#### Directions for this task:
Return only that part of the material below which starts with the line containing "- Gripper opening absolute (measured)" and goes on through the line containing "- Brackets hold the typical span", restated exactly.

#### Data section:
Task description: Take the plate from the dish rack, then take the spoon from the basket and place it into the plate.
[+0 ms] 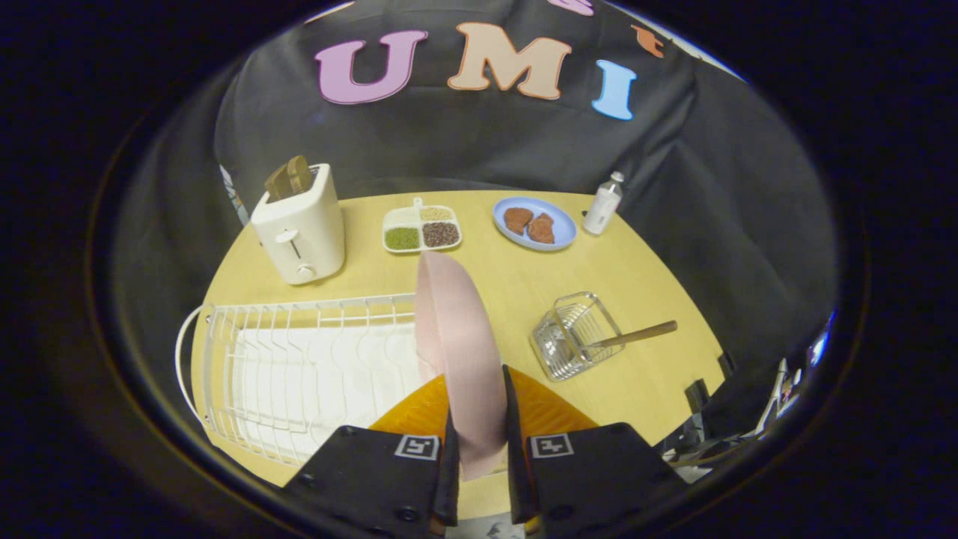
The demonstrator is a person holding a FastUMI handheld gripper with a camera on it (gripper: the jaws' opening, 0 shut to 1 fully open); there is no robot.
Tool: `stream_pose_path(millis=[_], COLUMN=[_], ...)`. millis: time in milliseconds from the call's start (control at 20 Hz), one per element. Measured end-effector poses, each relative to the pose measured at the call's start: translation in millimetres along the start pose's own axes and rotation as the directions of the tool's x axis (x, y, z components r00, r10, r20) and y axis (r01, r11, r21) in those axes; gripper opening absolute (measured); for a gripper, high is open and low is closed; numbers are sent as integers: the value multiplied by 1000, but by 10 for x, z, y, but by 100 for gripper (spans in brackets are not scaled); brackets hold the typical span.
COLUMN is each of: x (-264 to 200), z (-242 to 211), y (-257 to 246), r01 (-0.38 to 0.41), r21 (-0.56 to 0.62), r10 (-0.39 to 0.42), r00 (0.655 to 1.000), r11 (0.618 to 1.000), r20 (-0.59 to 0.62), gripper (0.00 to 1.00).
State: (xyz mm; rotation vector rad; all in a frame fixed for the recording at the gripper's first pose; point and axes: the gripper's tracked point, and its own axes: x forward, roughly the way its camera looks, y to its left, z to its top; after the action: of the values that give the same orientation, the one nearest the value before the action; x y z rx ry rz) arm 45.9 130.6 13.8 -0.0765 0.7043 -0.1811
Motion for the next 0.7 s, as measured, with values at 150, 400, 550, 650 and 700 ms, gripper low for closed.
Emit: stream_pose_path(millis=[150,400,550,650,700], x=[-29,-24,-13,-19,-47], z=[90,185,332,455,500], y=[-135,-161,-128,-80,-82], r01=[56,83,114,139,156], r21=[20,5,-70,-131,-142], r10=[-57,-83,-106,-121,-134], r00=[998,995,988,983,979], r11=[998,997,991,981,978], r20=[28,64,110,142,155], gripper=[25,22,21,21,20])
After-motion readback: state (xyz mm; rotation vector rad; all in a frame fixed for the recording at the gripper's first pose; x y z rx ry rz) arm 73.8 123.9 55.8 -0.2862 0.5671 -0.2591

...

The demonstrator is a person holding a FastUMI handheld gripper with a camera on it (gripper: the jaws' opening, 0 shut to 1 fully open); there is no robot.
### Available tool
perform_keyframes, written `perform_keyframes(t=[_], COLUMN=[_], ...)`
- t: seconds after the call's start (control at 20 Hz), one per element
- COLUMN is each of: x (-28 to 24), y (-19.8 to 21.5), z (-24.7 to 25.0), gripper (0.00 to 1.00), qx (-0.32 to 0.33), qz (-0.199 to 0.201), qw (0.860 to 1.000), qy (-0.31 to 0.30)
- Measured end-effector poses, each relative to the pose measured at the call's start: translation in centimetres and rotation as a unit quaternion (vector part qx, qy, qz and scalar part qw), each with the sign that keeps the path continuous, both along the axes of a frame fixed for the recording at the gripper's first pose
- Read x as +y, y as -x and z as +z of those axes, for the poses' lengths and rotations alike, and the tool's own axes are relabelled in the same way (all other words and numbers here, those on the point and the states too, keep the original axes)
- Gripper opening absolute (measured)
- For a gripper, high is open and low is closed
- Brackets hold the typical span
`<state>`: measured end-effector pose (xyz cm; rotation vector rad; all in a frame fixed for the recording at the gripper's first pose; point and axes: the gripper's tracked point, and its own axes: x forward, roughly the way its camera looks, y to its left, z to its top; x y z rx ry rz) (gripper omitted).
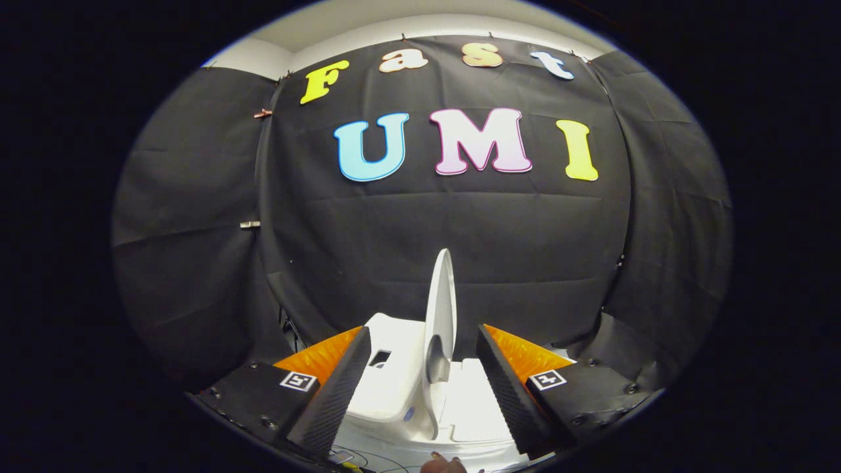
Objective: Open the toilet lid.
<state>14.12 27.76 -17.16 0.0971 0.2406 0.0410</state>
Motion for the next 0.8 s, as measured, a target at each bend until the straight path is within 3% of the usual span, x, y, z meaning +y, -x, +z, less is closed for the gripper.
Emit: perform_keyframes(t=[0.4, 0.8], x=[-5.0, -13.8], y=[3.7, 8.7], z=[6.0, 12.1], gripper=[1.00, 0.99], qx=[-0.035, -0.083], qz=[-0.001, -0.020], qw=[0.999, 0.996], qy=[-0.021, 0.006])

#### Final answer:
- Gripper opening absolute (measured)
- For a gripper, high is open and low is closed
- Brackets hold the typical span

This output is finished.